WHAT YOU WILL DO → Transcribe the records that follow, keeping every word as it stands.

(Stored dataset items)
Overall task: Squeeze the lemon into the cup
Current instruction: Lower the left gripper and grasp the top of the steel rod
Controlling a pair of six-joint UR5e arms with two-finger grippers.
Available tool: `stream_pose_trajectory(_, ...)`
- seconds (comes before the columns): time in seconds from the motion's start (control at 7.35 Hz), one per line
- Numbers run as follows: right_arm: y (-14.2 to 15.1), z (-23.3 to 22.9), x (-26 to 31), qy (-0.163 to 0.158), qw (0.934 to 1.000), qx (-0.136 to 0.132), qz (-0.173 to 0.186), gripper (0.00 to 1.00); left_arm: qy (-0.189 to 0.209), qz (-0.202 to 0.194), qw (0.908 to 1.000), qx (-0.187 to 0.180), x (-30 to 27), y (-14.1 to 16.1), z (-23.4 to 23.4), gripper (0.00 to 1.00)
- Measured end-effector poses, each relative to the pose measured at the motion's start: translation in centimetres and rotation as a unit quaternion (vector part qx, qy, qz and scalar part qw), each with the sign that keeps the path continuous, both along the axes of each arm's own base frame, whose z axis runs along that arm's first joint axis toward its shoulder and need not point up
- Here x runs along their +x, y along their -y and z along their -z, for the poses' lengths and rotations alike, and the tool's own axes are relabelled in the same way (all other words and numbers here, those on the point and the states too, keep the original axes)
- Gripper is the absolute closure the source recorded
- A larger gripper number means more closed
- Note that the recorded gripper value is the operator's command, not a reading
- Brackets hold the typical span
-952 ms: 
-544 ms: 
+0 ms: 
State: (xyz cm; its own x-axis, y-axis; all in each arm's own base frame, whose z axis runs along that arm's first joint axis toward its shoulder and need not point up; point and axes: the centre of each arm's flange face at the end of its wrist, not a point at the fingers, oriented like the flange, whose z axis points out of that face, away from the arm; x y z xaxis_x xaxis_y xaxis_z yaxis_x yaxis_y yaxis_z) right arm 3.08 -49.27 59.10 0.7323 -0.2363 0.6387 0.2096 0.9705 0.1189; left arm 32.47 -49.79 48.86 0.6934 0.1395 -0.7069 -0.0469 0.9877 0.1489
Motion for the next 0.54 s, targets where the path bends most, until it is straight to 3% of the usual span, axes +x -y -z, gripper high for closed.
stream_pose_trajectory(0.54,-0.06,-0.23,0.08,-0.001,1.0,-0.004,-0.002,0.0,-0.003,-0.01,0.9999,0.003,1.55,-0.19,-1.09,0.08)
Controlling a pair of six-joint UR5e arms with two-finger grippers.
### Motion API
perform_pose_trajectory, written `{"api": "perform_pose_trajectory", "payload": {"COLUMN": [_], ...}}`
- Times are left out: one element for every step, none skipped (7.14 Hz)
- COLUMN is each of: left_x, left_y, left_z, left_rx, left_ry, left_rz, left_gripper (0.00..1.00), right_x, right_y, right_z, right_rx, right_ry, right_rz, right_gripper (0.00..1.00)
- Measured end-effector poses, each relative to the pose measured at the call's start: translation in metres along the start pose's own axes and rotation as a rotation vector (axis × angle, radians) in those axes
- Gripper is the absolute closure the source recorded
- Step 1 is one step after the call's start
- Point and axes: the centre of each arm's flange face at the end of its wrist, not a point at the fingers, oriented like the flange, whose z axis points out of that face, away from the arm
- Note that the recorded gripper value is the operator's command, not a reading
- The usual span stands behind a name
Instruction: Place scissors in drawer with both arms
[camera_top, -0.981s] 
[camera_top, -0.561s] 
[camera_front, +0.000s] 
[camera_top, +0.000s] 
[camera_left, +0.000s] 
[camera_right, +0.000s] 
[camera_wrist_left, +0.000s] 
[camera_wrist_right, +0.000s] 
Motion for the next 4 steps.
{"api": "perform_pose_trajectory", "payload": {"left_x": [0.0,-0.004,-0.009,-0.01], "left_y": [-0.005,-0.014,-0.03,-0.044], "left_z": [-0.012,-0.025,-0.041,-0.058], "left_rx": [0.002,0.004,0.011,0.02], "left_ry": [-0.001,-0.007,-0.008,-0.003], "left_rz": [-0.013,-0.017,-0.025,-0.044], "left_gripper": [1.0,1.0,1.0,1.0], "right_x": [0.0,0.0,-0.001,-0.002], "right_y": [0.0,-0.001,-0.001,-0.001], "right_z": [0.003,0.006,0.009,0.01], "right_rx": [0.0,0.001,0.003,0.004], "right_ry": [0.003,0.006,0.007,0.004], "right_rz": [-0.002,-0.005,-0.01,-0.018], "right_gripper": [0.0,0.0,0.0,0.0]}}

OUTPUT →
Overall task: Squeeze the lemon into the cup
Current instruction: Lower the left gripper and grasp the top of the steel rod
Controlling a pair of six-joint UR5e arms with two-finger grippers.
Available tool: `stream_pose_trajectory(_, ...)`
- seconds (comes before the columns): time in seconds from the motion's start (control at 7.35 Hz), one per line
- Numbers run as follows: right_arm: y (-14.2 to 15.1), z (-23.3 to 22.9), x (-26 to 31), qy (-0.163 to 0.158), qw (0.934 to 1.000), qx (-0.136 to 0.132), qz (-0.173 to 0.186), gripper (0.00 to 1.00); left_arm: qy (-0.189 to 0.209), qz (-0.202 to 0.194), qw (0.908 to 1.000), qx (-0.187 to 0.180), x (-30 to 27), y (-14.1 to 16.1), z (-23.4 to 23.4), gripper (0.00 to 1.00)
- Measured end-effector poses, each relative to the pose measured at the motion's start: translation in centimetres and rotation as a unit quaternion (vector part qx, qy, qz and scalar part qw), each with the sign that keeps the path continuous, both along the axes of each arm's own base frame, whose z axis runs along that arm's first joint axis toward its shoulder and need not point up
- Here x runs along their +x, y along their -y and z along their -z, for the poses' lengths and rotations alike, and the tool's own axes are relabelled in the same way (all other words and numbers here, those on the point and the states too, keep the original axes)
- Gripper is the absolute closure the source recorded
- A larger gripper number means more closed
- Note that the recorded gripper value is the operator's command, not a reading
- Brackets hold the typical span
-952 ms: 
-544 ms: 
+0 ms: 
State: (xyz cm; its own x-axis, y-axis; all in each arm's own base frame, whose z axis runs along that arm's first joint axis toward its shoulder and need not point up; point and axes: the centre of each arm's flange face at the end of its wrist, not a point at the fingers, oriented like the flange, whose z axis points out of that face, away from the arm; x y z xaxis_x xaxis_y xaxis_z yaxis_x yaxis_y yaxis_z) right arm 3.08 -49.27 59.10 0.7323 -0.2363 0.6387 0.2096 0.9705 0.1189; left arm 32.47 -49.79 48.86 0.6934 0.1395 -0.7069 -0.0469 0.9877 0.1489
Motion for the next 0.54 s, targets where the path bends most, until it is straight to 3% of the usual span, axes +x -y -z, gripper high for closed.
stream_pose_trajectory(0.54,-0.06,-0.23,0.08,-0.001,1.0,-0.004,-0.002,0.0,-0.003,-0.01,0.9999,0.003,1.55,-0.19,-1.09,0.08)
Controlling a pair of six-joint UR5e arms with two-finger grippers.
### Motion API
perform_pose_trajectory, written `{"api": "perform_pose_trajectory", "payload": {"COLUMN": [_], ...}}`
- Times are left out: one element for every step, none skipped (7.14 Hz)
- COLUMN is each of: left_x, left_y, left_z, left_rx, left_ry, left_rz, left_gripper (0.00..1.00), right_x, right_y, right_z, right_rx, right_ry, right_rz, right_gripper (0.00..1.00)
- Measured end-effector poses, each relative to the pose measured at the call's start: translation in metres along the start pose's own axes and rotation as a rotation vector (axis × angle, radians) in those axes
- Gripper is the absolute closure the source recorded
- Step 1 is one step after the call's start
- Point and axes: the centre of each arm's flange face at the end of its wrist, not a point at the fingers, oriented like the flange, whose z axis points out of that face, away from the arm
- Note that the recorded gripper value is the operator's command, not a reading
- The usual span stands behind a name
Instruction: Place scissors in drawer with both arms
[camera_top, -0.981s] 
[camera_top, -0.561s] 
[camera_front, +0.000s] 
[camera_top, +0.000s] 
[camera_left, +0.000s] 
[camera_right, +0.000s] 
[camera_wrist_left, +0.000s] 
[camera_wrist_right, +0.000s] 
Motion for the next 4 steps.
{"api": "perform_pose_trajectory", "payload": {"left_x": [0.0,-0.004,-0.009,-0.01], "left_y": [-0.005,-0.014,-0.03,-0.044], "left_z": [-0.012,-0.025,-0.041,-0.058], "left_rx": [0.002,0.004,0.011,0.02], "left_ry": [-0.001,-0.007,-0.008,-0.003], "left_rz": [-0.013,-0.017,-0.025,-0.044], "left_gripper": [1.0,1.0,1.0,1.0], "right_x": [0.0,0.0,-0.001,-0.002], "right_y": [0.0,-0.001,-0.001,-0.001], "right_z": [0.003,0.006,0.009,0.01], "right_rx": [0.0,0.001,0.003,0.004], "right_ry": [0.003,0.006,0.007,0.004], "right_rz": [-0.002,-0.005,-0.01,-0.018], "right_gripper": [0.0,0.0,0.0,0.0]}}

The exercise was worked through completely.